Microservices enable more efficient scaling than monolithic app architectures, because only the components experiencing higher demand need to ramp up with more instances. Resource consumption still grows, but without the waste common to monolith scaling. Organizations can improve the elasticity and resilience of monolithic applications by refactoring user-facing components to microservices, leaving the steady-use components in a functional monolith.
But maintaining high availability for microservices is not a simple task. To scale microservices with user demand, read these expert tips on growth scales and replication methods, basics of load balancing and API gateways. Ensure microservices' high availability with a focus on caching for fast performance even under high loads, and monitoring that enables quick problem resolution.
The need for microservices scaling
Application architects often scale applications in three ways, known as x-axis, y-axis and z-axis scaling (the following image shows a scale cube devised by AKF Partners). X-axis scaling involves cloning service instances, which then reside behind a load balancer. Y-axis involves functional decompression, which refines granularity to help individual services scale independently in response to demands. Finally, in z-axis scaling, developers assign particular subsets of replicated data to servers designated only to handle that particular subset of data and route information accordingly.
Y-axis scaling is directly associated with designing highly available microservices, since it requires developers to appropriately segment services that scale independently. But due to global changes surrounding how people work, learn and play online, the z-axis can now also play a big part in microservices fault tolerance. Since z-axis scaling focuses on splitting servers based on qualities such as geographic location or customer IDs, it becomes much easier to identify and isolate faults that may otherwise cause cascading failures across all services.
But scaling methods aren't the end of an architect's decisions, as there are still decisions to make around monitoring, tracing and resource allocations. Joydip Kanjilal, software architect and technical advisor, explains more about these issues in a previously published article on microservices scaling skills.
Service-to-service load balancing
Developers who are more familiar with monolithic architectures will find that load balancing is a different animal when it comes to microservices. This is because communication in a microservices architecture occurs service-to-service, as opposed to client-to-server. Because of this, developers now look to new load-balancing tools and techniques that appropriately distribute workloads across many services simultaneously.

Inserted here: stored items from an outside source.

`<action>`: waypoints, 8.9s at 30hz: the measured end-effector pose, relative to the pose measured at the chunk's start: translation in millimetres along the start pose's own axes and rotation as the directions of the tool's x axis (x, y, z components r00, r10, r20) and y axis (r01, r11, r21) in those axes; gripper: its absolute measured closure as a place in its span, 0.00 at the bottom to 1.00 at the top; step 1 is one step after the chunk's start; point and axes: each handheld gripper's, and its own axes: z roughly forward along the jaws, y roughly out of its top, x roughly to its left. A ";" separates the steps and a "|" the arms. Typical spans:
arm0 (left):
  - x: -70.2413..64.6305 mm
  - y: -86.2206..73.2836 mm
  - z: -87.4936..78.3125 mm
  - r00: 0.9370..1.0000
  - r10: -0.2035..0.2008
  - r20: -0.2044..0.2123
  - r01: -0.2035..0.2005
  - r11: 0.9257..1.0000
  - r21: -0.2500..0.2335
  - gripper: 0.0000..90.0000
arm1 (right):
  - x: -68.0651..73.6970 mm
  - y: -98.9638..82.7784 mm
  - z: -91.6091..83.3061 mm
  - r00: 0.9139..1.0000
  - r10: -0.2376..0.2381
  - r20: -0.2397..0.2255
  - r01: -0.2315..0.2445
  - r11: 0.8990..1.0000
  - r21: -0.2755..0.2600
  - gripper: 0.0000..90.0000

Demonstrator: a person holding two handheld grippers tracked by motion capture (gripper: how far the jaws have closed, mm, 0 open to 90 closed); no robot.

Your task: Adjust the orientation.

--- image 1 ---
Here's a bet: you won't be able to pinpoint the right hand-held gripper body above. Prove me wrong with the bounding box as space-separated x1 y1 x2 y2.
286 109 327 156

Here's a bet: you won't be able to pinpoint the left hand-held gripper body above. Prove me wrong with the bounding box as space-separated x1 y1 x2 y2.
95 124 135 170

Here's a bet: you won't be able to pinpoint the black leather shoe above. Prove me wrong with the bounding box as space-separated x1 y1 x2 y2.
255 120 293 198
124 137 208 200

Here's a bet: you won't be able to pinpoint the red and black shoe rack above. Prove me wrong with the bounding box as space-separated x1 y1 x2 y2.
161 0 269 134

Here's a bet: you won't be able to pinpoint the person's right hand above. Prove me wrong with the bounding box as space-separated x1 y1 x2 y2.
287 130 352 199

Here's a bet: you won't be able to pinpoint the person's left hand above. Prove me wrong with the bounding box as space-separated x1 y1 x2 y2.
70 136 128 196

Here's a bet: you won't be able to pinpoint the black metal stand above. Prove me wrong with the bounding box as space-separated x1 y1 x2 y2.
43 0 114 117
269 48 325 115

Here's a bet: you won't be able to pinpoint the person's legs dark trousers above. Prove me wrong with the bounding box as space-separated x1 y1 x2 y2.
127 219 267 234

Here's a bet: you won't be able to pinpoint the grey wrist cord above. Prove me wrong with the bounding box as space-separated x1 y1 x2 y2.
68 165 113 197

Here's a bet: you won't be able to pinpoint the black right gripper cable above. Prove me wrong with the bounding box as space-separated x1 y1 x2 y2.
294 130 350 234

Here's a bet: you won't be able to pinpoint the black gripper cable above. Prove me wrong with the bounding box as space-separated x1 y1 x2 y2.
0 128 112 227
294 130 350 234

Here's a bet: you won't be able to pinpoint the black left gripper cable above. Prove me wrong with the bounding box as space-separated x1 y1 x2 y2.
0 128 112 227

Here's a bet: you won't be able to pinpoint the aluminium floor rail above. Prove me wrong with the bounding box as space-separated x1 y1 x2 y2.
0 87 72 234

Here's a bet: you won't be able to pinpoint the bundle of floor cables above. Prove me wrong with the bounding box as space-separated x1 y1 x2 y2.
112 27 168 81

One load balancing technique that emerged for microservices high availability is the API gateway. This is a component that acts as a single point of entry and distribution for application traffic, acting as a connection point for independent components. Client requests are sent to the gateway, which receives these requests as an API call. It then creates another API call that delegates the request to the appropriate service or services. API gateways can also manage translations and protocols between pieces of software.
Twain Taylor, technology analyst, wrote an article that examines more about these techniques and how service-to-service communication affects load balancing, including a review of cloud-native and third-party tools designed to handle service-to-service communication.
Built-in data caching
A critical consideration for microservices high availability is performance, not simply whether the app is up or down. To maintain high performance under heavy load, design the application with caching built in.

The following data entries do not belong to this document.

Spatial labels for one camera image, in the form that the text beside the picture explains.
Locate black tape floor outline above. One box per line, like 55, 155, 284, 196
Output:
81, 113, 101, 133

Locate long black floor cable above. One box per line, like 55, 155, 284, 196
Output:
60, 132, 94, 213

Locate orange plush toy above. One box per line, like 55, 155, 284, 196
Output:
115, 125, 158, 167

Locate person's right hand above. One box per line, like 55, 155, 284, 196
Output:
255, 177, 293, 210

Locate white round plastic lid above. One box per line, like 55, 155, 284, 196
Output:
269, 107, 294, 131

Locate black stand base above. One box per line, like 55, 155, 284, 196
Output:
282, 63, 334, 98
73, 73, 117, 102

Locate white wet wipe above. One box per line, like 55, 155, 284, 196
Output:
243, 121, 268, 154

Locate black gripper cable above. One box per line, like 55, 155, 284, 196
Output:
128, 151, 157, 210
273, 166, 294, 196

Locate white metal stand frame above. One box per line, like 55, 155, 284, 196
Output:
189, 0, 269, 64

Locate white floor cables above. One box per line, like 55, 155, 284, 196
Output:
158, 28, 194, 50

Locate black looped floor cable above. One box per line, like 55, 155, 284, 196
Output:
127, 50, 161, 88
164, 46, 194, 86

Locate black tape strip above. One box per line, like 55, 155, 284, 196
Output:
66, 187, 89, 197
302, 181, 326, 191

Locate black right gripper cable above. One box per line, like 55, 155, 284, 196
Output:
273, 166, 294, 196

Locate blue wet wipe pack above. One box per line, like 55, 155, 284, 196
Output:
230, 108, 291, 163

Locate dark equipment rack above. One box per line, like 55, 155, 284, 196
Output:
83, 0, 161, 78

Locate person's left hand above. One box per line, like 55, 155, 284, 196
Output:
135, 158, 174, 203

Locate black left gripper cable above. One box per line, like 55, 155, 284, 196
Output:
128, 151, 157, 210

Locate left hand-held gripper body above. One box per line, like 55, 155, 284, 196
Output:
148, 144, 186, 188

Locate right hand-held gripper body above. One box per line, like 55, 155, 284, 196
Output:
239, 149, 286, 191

Data caching keeps information from a database server ready whenever a microservice needs it. Caching can also mask an outage by making the data available whether or not the originating service is up. Kanjilal breaks down two types of caches -- preloaded and lazy loaded -- in another article written for microservices adopters. He also explains ways to optimize resources and scale microservices with shared caches.
Monitoring and tracing for issues
No matter how thoroughly you design microservices for high availability, you must deploy monitoring tailored specifically for your application architecture in order to catch problems that could degrade user experience.

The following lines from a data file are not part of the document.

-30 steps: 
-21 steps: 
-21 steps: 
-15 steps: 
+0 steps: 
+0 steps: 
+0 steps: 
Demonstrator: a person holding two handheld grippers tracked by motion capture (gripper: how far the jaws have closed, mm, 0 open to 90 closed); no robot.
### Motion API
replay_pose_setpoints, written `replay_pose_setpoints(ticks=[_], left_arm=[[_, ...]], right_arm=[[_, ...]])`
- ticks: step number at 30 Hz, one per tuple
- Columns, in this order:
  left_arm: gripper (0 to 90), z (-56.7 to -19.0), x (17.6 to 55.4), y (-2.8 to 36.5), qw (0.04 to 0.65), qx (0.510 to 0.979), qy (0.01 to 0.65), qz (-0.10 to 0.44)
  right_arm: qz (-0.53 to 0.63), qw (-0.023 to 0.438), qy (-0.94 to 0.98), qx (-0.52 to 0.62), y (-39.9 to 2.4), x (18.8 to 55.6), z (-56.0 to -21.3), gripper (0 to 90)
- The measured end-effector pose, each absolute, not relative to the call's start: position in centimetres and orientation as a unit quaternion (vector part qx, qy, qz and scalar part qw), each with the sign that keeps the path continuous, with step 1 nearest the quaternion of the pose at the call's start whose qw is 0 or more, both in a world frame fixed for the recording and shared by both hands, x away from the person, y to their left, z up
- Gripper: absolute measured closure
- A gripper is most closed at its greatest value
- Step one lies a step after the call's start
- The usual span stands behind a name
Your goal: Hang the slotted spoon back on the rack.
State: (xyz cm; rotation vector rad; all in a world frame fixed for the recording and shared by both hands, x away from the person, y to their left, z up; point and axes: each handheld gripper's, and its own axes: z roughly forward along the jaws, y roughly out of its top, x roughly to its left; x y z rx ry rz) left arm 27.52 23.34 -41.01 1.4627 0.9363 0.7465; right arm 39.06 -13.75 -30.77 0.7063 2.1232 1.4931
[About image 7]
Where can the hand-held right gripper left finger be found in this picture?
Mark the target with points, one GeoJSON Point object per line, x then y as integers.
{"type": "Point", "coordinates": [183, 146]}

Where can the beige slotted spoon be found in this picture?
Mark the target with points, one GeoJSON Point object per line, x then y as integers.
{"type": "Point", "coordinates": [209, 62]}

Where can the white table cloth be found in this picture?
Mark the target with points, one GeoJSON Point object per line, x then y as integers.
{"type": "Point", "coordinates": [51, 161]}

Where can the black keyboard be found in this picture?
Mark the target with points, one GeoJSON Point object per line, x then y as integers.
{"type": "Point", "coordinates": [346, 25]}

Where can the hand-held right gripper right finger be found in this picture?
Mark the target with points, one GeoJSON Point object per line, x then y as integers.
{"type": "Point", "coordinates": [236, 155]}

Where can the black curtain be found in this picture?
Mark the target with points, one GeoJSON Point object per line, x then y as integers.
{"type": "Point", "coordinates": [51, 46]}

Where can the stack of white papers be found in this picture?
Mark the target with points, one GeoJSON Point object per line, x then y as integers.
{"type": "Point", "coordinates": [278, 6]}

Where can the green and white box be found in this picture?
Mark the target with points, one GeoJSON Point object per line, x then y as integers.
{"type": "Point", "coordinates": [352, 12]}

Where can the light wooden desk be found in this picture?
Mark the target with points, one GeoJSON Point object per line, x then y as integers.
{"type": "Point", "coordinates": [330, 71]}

Microservices complicate monitoring. Unlike monolithic app deployments, distributed services execute simultaneously, and a single action can call upon multiple services. As such, this architecture style inherently obscures failure points, since it becomes exponentially more complex to identify a single point of failure.
To combat this, set up semantic monitoring and distributed tracing that provides a clearer picture of service availability and health. Semantic monitoring, also known as synthetic transaction monitoring, tests business transaction functionality, service availability and overall application performance from the user perspective.
Distributed tracing is another technique that monitors the path a request takes through each module or service instance, even if it travels across dispersed replica instances and multiple calls. This helps application support teams pinpoint failures and performance bottlenecks -- a key part of microservices high availability. Developers should learn as much as they can about how distributed tracing works and the tools that help.